WHAT IS EXPECTED: Identify every line in the records below that contains the word "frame", and copy each of those lines.

DATA RECORDS:
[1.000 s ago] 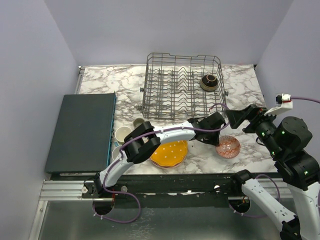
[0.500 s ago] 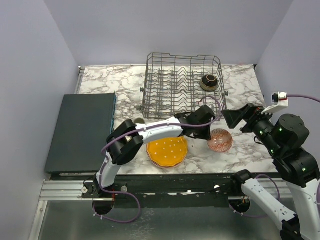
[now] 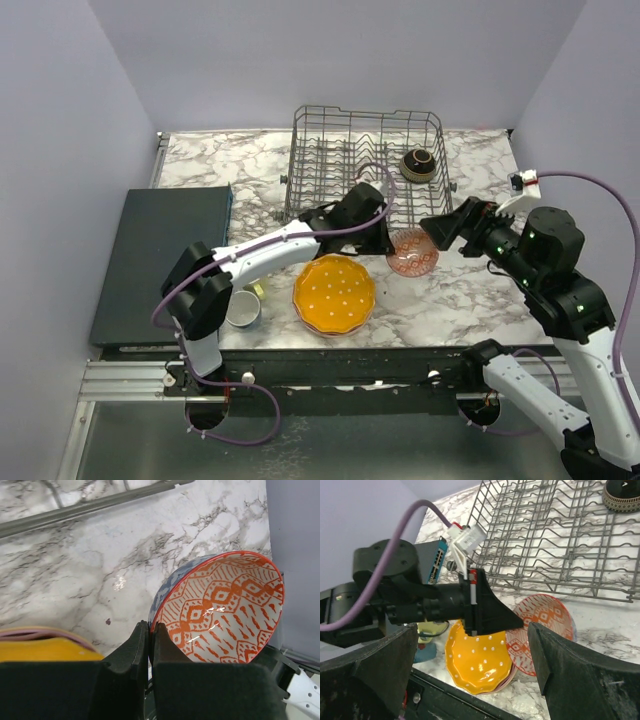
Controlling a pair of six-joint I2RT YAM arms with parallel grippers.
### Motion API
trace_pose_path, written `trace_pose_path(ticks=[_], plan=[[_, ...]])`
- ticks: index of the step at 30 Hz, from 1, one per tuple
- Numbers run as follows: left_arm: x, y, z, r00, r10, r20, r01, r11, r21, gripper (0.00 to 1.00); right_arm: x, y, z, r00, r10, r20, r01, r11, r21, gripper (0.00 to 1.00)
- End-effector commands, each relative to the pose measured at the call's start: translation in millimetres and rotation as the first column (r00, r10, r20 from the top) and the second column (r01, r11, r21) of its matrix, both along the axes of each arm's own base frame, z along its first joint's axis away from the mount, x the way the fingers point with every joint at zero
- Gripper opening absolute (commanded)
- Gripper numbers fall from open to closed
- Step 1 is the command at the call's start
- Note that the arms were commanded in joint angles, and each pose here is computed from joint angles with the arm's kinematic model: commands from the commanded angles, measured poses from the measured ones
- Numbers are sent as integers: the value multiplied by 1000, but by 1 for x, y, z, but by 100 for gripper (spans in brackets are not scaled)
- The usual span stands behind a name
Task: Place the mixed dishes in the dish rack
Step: Pick up the bowl from the center of the board, then turn the bowl upside down on the dish rack.
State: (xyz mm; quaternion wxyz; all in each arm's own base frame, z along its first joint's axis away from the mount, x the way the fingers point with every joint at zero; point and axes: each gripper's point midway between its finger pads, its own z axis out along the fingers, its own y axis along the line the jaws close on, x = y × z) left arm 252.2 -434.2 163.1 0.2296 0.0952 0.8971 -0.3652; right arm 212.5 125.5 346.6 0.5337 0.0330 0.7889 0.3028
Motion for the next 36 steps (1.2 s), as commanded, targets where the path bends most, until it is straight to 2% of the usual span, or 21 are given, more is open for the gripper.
trace_pose_path(ticks=[1,16,28,36], plan=[[5,23,48,999,7,36,-3,992,-123,0,2,17,-3,998,66,-15,-65,997,50,97],[0,99,97,997,64,42,-50,961,-272,0,19,56,-41,976,182,-118,-156,966,205,97],[3,136,111,996,89,5,-79,910,-408,0,10,86,-44,934,344,-93,-286,879,380,97],[3,154,121,996,85,-14,-81,864,-496,0,4,100,-44,905,422,-53,-341,794,504,99]])
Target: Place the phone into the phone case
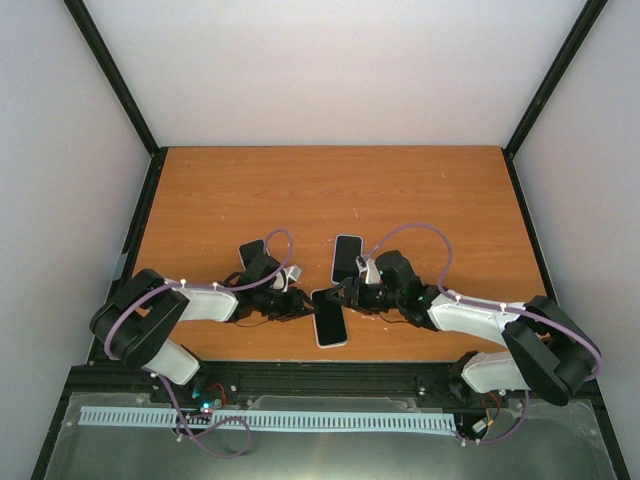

WRITTEN ANSWER:
- End-effector commands, each relative to the pose measured at the call's start: translation in millimetres and rotation as the first column (r00, r10, r20 from the top) and the second column (r01, r11, r21) of its matrix, both along the axes of each arm's own base frame, z along its first joint's axis away from the mount, x the way the fingers point with every joint at zero
State: (xyz mm; quaternion wxyz; all in each arm's own base frame, z along its first joint's axis away from the mount, x the way the fingers point with every joint at zero; point and axes: each gripper's point midway between its finger pads, its own z axis out along the fingers, its own y axis along the line the jaws close on, x = y × z) left arm 252.2 -434.2 163.1 0.2296 0.0952 0.8971 -0.3652; right arm 212.5 125.5 346.6 0.5337 0.0330 0.7889 0.3028

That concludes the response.